■ Your goal
Return the entries exactly as they appear.

BEGIN Data listing

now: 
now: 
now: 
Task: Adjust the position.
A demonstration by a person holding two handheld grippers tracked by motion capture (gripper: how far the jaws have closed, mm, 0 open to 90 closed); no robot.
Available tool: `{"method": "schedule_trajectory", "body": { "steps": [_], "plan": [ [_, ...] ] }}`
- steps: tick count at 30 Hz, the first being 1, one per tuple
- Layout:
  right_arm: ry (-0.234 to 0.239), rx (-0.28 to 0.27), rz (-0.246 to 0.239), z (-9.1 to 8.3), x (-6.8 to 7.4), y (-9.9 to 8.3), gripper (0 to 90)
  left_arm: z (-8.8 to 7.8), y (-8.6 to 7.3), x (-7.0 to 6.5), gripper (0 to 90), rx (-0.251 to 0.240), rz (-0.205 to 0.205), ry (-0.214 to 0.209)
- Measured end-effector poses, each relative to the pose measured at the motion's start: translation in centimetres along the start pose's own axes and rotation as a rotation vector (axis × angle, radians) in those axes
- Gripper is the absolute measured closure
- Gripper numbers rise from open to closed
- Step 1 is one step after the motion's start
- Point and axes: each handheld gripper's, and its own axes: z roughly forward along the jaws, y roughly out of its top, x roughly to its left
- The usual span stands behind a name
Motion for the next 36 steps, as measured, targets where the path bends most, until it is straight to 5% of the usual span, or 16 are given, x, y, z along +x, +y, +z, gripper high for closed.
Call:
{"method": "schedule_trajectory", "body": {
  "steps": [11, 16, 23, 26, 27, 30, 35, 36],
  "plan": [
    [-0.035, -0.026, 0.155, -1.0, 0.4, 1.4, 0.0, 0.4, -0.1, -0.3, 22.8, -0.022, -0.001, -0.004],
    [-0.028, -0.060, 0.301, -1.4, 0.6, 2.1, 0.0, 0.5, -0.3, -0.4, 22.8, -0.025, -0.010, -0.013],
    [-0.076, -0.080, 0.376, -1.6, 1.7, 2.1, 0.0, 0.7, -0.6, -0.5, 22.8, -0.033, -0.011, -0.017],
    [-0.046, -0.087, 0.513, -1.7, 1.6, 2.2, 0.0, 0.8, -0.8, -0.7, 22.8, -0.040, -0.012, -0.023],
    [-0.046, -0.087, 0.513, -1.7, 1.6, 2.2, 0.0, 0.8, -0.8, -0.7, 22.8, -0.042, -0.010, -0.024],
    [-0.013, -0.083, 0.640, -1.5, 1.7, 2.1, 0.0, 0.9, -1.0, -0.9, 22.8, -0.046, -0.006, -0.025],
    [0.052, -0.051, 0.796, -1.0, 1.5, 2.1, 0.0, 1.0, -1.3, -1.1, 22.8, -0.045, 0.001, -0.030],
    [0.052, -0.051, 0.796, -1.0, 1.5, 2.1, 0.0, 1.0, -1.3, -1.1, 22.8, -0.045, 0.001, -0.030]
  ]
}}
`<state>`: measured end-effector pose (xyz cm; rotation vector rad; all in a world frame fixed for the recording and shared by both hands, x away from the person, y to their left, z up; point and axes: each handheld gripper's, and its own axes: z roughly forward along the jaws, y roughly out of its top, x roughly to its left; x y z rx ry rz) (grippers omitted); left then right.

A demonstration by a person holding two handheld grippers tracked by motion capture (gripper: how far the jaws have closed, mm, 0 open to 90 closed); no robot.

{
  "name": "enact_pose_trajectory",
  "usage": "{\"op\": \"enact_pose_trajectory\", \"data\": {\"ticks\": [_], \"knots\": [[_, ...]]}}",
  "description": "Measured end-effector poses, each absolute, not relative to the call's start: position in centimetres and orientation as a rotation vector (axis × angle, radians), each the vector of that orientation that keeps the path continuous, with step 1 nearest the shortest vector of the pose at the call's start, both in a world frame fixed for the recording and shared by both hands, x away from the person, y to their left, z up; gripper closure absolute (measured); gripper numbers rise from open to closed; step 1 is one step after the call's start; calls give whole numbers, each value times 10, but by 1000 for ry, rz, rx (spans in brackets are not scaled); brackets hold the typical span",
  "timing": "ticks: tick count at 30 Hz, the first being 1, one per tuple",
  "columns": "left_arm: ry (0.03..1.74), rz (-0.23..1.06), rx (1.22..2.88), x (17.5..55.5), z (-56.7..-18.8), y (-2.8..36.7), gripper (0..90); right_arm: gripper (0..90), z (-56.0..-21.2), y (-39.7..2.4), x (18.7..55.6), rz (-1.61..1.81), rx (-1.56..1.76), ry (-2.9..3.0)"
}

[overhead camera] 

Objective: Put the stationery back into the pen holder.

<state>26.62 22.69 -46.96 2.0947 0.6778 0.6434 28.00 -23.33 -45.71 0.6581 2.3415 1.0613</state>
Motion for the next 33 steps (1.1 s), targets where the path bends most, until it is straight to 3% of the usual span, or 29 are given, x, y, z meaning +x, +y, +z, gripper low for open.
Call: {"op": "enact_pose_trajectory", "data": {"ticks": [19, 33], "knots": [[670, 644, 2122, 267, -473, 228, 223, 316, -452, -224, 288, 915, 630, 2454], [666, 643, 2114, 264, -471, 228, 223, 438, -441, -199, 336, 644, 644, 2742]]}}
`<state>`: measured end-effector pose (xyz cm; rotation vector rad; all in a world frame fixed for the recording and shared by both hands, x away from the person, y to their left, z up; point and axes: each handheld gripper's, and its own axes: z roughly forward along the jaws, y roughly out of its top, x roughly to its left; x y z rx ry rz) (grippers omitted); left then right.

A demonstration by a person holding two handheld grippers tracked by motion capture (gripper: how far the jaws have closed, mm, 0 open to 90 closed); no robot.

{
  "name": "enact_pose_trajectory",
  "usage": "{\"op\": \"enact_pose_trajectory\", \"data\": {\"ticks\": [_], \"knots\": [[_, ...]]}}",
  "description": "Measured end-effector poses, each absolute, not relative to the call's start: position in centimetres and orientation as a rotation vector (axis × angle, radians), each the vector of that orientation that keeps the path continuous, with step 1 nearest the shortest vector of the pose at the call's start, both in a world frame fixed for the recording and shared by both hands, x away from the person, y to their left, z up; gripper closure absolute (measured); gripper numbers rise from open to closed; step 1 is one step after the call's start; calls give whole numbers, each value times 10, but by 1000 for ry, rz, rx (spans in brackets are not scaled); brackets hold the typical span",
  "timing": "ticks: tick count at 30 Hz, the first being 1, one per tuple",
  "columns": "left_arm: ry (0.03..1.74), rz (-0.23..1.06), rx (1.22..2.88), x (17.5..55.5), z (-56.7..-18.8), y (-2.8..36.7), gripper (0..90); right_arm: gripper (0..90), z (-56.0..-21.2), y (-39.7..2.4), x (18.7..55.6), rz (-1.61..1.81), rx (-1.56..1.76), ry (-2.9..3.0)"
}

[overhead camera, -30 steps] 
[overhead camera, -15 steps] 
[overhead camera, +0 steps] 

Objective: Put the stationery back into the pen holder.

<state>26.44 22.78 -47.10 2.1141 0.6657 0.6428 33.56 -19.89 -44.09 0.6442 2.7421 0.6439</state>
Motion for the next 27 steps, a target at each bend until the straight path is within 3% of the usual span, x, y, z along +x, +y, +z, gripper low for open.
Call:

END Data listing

■ Written solution
now: 
now: 
now: 
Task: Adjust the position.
A demonstration by a person holding two handheld grippers tracked by motion capture (gripper: how far the jaws have closed, mm, 0 open to 90 closed); no robot.
Available tool: `{"method": "schedule_trajectory", "body": { "steps": [_], "plan": [ [_, ...] ] }}`
- steps: tick count at 30 Hz, the first being 1, one per tuple
- Layout:
  right_arm: ry (-0.234 to 0.239), rx (-0.28 to 0.27), rz (-0.246 to 0.239), z (-9.1 to 8.3), x (-6.8 to 7.4), y (-9.9 to 8.3), gripper (0 to 90)
  left_arm: z (-8.8 to 7.8), y (-8.6 to 7.3), x (-7.0 to 6.5), gripper (0 to 90), rx (-0.251 to 0.240), rz (-0.205 to 0.205), ry (-0.214 to 0.209)
- Measured end-effector poses, each relative to the pose measured at the motion's start: translation in centimetres along the start pose's own axes and rotation as a rotation vector (axis × angle, radians) in those axes
- Gripper is the absolute measured closure
- Gripper numbers rise from open to closed
- Step 1 is one step after the motion's start
- Point and axes: each handheld gripper's, and its own axes: z roughly forward along the jaws, y roughly out of its top, x roughly to its left
- The usual span stands behind a name
Motion for the next 36 steps, as measured, targets where the path bends most, until it is straight to 5% of the usual span, or 16 are given, x, y, z along +x, +y, +z, gripper high for closed.
Call:
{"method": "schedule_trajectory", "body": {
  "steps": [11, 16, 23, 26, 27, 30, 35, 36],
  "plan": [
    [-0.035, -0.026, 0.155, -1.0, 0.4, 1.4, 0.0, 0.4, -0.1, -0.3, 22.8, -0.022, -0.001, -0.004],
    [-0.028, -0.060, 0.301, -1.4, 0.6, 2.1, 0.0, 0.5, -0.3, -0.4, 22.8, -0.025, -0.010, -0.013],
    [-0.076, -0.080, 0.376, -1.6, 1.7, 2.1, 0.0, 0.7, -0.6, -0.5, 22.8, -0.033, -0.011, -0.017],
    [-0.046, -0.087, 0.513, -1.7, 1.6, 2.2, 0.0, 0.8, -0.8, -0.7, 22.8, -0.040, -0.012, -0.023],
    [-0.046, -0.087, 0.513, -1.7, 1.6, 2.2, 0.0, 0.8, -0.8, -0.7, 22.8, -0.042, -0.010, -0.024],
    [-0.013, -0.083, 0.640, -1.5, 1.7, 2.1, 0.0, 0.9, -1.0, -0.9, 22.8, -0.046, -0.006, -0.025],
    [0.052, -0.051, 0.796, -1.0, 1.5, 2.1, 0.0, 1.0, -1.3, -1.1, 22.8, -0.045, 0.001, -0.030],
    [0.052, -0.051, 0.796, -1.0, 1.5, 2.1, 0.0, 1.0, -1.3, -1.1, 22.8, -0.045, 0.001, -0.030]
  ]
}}
`<state>`: measured end-effector pose (xyz cm; rotation vector rad; all in a world frame fixed for the recording and shared by both hands, x away from the person, y to their left, z up; point and axes: each handheld gripper's, and its own axes: z roughly forward along the jaws, y roughly out of its top, x roughly to its left; x y z rx ry rz) (grippers omitted); left then right.

A demonstration by a person holding two handheld grippers tracked by motion capture (gripper: how far the jaws have closed, mm, 0 open to 90 closed); no robot.

{
  "name": "enact_pose_trajectory",
  "usage": "{\"op\": \"enact_pose_trajectory\", \"data\": {\"ticks\": [_], \"knots\": [[_, ...]]}}",
  "description": "Measured end-effector poses, each absolute, not relative to the call's start: position in centimetres and orientation as a rotation vector (axis × angle, radians), each the vector of that orientation that keeps the path continuous, with step 1 nearest the shortest vector of the pose at the call's start, both in a world frame fixed for the recording and shared by both hands, x away from the person, y to their left, z up; gripper closure absolute (measured); gripper numbers rise from open to closed; step 1 is one step after the call's start; calls give whole numbers, each value times 10, but by 1000 for ry, rz, rx (spans in brackets are not scaled); brackets hold the typical span",
  "timing": "ticks: tick count at 30 Hz, the first being 1, one per tuple",
  "columns": "left_arm: ry (0.03..1.74), rz (-0.23..1.06), rx (1.22..2.88), x (17.5..55.5), z (-56.7..-18.8), y (-2.8..36.7), gripper (0..90); right_arm: gripper (0..90), z (-56.0..-21.2), y (-39.7..2.4), x (18.7..55.6), rz (-1.61..1.81), rx (-1.56..1.76), ry (-2.9..3.0)"
}

[overhead camera] 

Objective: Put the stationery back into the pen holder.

<state>26.62 22.69 -46.96 2.0947 0.6778 0.6434 28.00 -23.33 -45.71 0.6581 2.3415 1.0613</state>
Motion for the next 33 steps (1.1 s), targets where the path bends most, until it is straight to 3% of the usual span, or 29 are given, x, y, z meaning +x, +y, +z, gripper low for open.
Call: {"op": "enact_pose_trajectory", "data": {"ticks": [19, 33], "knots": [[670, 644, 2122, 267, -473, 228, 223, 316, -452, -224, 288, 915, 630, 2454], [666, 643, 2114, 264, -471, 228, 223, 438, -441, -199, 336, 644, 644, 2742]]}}
`<state>`: measured end-effector pose (xyz cm; rotation vector rad; all in a world frame fixed for the recording and shared by both hands, x away from the person, y to their left, z up; point and axes: each handheld gripper's, and its own axes: z roughly forward along the jaws, y roughly out of its top, x roughly to its left; x y z rx ry rz) (grippers omitted); left then right.

A demonstration by a person holding two handheld grippers tracked by motion capture (gripper: how far the jaws have closed, mm, 0 open to 90 closed); no robot.

{
  "name": "enact_pose_trajectory",
  "usage": "{\"op\": \"enact_pose_trajectory\", \"data\": {\"ticks\": [_], \"knots\": [[_, ...]]}}",
  "description": "Measured end-effector poses, each absolute, not relative to the call's start: position in centimetres and orientation as a rotation vector (axis × angle, radians), each the vector of that orientation that keeps the path continuous, with step 1 nearest the shortest vector of the pose at the call's start, both in a world frame fixed for the recording and shared by both hands, x away from the person, y to their left, z up; gripper closure absolute (measured); gripper numbers rise from open to closed; step 1 is one step after the call's start; calls give whole numbers, each value times 10, but by 1000 for ry, rz, rx (spans in brackets are not scaled); brackets hold the typical span",
  "timing": "ticks: tick count at 30 Hz, the first being 1, one per tuple",
  "columns": "left_arm: ry (0.03..1.74), rz (-0.23..1.06), rx (1.22..2.88), x (17.5..55.5), z (-56.7..-18.8), y (-2.8..36.7), gripper (0..90); right_arm: gripper (0..90), z (-56.0..-21.2), y (-39.7..2.4), x (18.7..55.6), rz (-1.61..1.81), rx (-1.56..1.76), ry (-2.9..3.0)"
}

[overhead camera, -30 steps] 
[overhead camera, -15 steps] 
[overhead camera, +0 steps] 

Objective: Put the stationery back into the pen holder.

<state>26.44 22.78 -47.10 2.1141 0.6657 0.6428 33.56 -19.89 -44.09 0.6442 2.7421 0.6439</state>
Motion for the next 27 steps, a target at each bend until the straight path is within 3% of the usual span, x, y, z along +x, +y, +z, gripper low for open.
Call:

What came before is the finished answer.